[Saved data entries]

______

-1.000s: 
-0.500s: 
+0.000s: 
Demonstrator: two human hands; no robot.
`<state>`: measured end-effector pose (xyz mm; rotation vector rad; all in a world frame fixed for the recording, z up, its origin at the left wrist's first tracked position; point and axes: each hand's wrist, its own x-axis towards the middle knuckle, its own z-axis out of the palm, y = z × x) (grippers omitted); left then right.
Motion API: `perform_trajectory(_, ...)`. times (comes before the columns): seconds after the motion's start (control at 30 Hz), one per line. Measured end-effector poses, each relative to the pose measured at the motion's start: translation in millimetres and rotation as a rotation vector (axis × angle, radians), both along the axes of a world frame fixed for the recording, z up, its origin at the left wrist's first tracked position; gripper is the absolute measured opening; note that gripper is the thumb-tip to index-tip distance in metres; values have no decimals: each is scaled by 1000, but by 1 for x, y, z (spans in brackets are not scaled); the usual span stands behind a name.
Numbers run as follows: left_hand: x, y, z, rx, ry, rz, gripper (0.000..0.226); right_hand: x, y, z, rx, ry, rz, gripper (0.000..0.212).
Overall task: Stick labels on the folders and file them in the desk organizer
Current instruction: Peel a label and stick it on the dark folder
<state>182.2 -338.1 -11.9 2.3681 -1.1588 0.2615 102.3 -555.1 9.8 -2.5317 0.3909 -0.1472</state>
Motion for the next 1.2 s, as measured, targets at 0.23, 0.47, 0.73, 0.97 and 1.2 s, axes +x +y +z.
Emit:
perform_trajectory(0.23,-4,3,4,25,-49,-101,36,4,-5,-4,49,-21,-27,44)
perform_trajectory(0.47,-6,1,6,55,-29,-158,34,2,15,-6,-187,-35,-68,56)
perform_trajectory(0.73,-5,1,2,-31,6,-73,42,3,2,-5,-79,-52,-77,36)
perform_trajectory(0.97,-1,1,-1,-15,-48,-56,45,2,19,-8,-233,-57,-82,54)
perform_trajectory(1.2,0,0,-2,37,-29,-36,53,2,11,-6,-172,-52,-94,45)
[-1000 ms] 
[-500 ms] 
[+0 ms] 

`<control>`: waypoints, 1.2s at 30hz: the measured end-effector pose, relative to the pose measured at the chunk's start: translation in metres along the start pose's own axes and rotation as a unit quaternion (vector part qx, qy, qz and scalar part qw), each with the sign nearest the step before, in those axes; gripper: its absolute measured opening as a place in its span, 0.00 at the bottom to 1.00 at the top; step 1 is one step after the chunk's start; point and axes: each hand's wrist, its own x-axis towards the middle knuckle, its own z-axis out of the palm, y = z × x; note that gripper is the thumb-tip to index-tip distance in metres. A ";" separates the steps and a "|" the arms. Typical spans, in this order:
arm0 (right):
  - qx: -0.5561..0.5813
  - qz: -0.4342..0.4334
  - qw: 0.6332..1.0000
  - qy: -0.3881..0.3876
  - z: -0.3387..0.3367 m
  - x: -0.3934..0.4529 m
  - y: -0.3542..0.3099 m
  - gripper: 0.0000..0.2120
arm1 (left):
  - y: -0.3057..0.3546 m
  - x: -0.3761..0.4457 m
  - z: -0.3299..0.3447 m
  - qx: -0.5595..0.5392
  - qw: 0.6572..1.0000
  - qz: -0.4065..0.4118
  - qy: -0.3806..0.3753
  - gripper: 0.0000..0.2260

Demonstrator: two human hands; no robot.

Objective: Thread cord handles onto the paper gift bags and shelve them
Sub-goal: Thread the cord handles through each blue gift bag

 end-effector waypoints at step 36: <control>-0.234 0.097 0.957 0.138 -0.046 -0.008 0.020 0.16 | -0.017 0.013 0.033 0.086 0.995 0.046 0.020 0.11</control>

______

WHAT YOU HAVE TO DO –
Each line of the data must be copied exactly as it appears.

RESPONSE FOR THIS EXERCISE –
-1.000s: 
-0.500s: 
+0.000s: 
Demonstrator: two human hands; no robot.
`<state>`: measured end-effector pose (xyz mm; rotation vector rad; all in a world frame fixed for the recording, z up, its origin at the left wrist's first tracked position; point and axes: each hand's wrist, its own x-axis towards the middle knuckle, its own z-axis out of the palm, y = z × x) (grippers omitted); left then right.
Motion API: `perform_trajectory(_, ...)`. times (comes before the columns): seconds after the motion's start (control at 30 Hz), one per line. Measured end-effector poses, each relative to the pose measured at the motion's start: translation in millimetres and rotation as a rotation vector (axis × angle, radians), both along the axes of a world frame fixed for the recording, z up, its origin at the left wrist's first tracked position; gripper is the absolute measured opening; note that gripper is the thumb-tip to index-tip distance in metres; values have no decimals: each is scaled by 1000, but by 1 for x, y, z (spans in brackets are not scaled); the usual span stands behind a name.
Numbers run as follows: left_hand: x, y, z, rx, ry, rz, gripper (0.000..0.226); right_hand: x, y, z, rx, ry, rz, gripper (0.000..0.212).
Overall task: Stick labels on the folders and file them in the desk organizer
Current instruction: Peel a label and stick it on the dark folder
<state>182.2 -338.1 -11.9 2.3681 -1.1588 0.2615 102.3 -555.1 9.8 -2.5317 0.3909 -0.1472</state>
Motion for the next 1.2 s, as measured, targets at 0.23, 0.47, 0.73, 0.97 and 1.2 s, axes +x +y +z.
Emit:
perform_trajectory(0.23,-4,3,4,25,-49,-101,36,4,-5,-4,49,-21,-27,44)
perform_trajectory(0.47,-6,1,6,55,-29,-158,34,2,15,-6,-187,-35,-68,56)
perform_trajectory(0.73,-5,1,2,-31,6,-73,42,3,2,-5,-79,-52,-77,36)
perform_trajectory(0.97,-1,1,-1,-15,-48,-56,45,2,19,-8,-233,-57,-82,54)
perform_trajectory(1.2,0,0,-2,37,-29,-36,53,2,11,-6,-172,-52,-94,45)
[-1000 ms] 
[-500 ms] 
[+0 ms] 

`<control>`: waypoints, 1.2s at 30hz: the measured end-effector pose, relative to the pose measured at the chunk's start: translation in metres along the start pose's own axes and rotation as a unit quaternion (vector part qx, qy, qz and scalar part qw), each with the sign nearest the step before, in those axes; gripper: its absolute measured opening as a place in its span, 0.00 at the bottom to 1.00 at the top; step 1 is one step after the chunk's start; point and axes: each hand's wrist, its own x-axis towards the middle knuckle, its own z-axis out of the palm, y = z × x; note that gripper is the thumb-tip to index-tip distance in metres. A ";" separates the steps and a "|" the arms. Typical spans, in this order:
arm0 (right):
  - qx: -0.5561..0.5813
  - qz: -0.4342..0.4334
  - qw: 0.6332..1.0000
  - qy: -0.3881..0.3876
  - z: -0.3387..0.3367 m
  - x: -0.3934..0.4529 m
  - y: -0.3542..0.3099 m
  - gripper: 0.0000..0.2120
arm1 (left):
  - y: -0.3057..0.3546 m
  - x: -0.3761..0.4457 m
  - z: -0.3299..0.3447 m
  - qx: -0.5595..0.5392
  - qw: 0.6572..1.0000
  - qz: -0.4065..0.4118
  - qy: -0.3806..0.3753
  - gripper: 0.0000..0.2260

Demonstrator: two human hands; no robot.

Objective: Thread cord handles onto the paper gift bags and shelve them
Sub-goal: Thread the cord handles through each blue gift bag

 end-effector waypoints at step 36: <control>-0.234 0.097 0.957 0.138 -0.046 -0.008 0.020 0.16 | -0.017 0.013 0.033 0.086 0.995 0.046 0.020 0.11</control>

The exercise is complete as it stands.